Throughout this post, H100-equivalents are calculated by comparing total processing performance (TPP). H200s have a much higher memory bandwidth, but TPP focuses on measuring chips by their FLOPs.
H100-equivalents are calculated by converting various chip counts to match the equivalent TPP of a NVIDIA H100 GPU.
Pre-2022 GPU sales are negligible. The only AI chip on the market (as defined by my BIS definition based on TPP above) was the A100, and sales wouldn’t have been more than in the tens of thousands (H100-equivalents). It’s a very small part of overall AI compute that exists now which is in the tens of millions (H100-equivalents).
Testing and commissioning timeline according to Giga Energy.
From what I can tell this figure isn’t super significant, yet. There are smaller, enterprise-owned data centers like US pharmaceutical company Lilly’s 1,000 B300s and NVIDIA’s own data centers that are likely over 15,000 H100s now. Foxconn, TSMC, and even Disney should have some amount of GPUs as well. In 2026 and onward this figure should grow notably. For instance, at the GTC in Washington last fall, NVIDIA announced new partnerships with South Korean companies for planned orders of over 260,000 Blackwells as well as various partnerships with Palantir, Uber, and others.
See the Financial Times. The 10,000 B300s are scheduled to be delivered to the Australian data center by February 2026 according to DataSection; I will assume they were purchased in 2025.
See the Wall Street Journal. This figure is in addition to an unknown number of H100s they already rent from Aolani.
A ByteDance spokesperson disputed the budget claim, though given other reports that ByteDance’s total AI infrastructure capex for 2025 would be around $20 billion, the $7 billion figure seems reasonable. Tom’s Hardware estimates $7 billion could equate to renting around 610,000 H100s.
Assuming all or most of this compute serves customers in China: reportedly ByteDance is DayOne’s largest customer.
See SemiAnalysis.
Or are about to rent, assuming Aolani’s B200 expansion will be online this year.
See JLL: 2026 Global Data Center Outlook. This does not solely represent AI compute. JLL predicts AI will grow to account for 50% of data center workloads in 2030, up from 25% in 2025.
The dataset includes any data center that either directly states it houses AI GPUs, is described as “AI-ready”, or includes other hints that the data center will be used for AI workloads.

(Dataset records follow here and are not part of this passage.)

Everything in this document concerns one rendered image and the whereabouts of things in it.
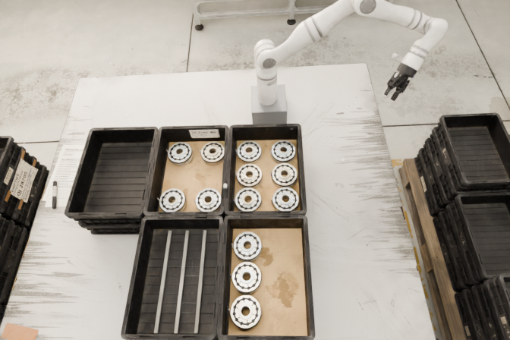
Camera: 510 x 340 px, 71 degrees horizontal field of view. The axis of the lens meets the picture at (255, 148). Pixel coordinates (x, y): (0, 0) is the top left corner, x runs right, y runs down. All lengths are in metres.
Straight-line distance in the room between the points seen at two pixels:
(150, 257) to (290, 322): 0.55
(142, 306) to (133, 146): 0.67
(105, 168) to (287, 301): 0.93
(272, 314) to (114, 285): 0.64
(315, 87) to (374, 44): 1.42
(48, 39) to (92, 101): 1.83
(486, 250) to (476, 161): 0.44
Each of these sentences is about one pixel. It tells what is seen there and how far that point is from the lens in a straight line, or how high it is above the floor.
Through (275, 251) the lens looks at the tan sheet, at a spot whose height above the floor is 0.83.
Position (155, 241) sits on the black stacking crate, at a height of 0.83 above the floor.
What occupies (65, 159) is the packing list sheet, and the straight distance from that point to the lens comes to 1.95.
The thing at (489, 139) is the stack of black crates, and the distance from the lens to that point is 2.27.
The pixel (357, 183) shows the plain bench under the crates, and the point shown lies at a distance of 1.65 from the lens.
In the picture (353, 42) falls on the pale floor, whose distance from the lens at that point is 3.26.
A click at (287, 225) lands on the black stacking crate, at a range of 1.36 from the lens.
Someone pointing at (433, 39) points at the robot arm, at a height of 1.15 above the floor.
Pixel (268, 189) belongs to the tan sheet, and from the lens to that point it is 1.45.
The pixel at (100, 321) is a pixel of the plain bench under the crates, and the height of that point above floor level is 0.70.
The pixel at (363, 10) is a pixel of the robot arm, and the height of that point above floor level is 1.28.
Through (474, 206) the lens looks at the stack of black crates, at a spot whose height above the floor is 0.38.
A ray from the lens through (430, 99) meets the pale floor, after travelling 3.00.
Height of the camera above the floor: 2.15
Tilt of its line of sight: 58 degrees down
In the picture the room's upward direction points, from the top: 6 degrees counter-clockwise

I estimate almost half of the gigawatts that DC Byte projects (see Johor and Kuala Lumpur estimates). The reason for this could be that my dataset does not include MW for new Microsoft, Google, and AWS planned builds as these remain undisclosed (I do include an Oracle estimate). Further, DC Byte is tracking all data centers; I am focused on those that can accommodate AI workloads.
S&P estimates approximately 75 GW in growth from the beginning of 2026 to 2030 and as referenced above JLL estimates around 100 GW of total global growth in that timeframe.
Epoch AI estimates GPUs account for about 40% of power usage in AI data centers. Of course there is likely a degree of variability here, especially considering the variety of companies setting up shop in Malaysia.
There is a fourth category to consider: sales from foreign-owned data centers in the United States, but in terms of BIS authorities this can be lumped in under the US persons control. By being located in the United States, it is inherently under the US persons control.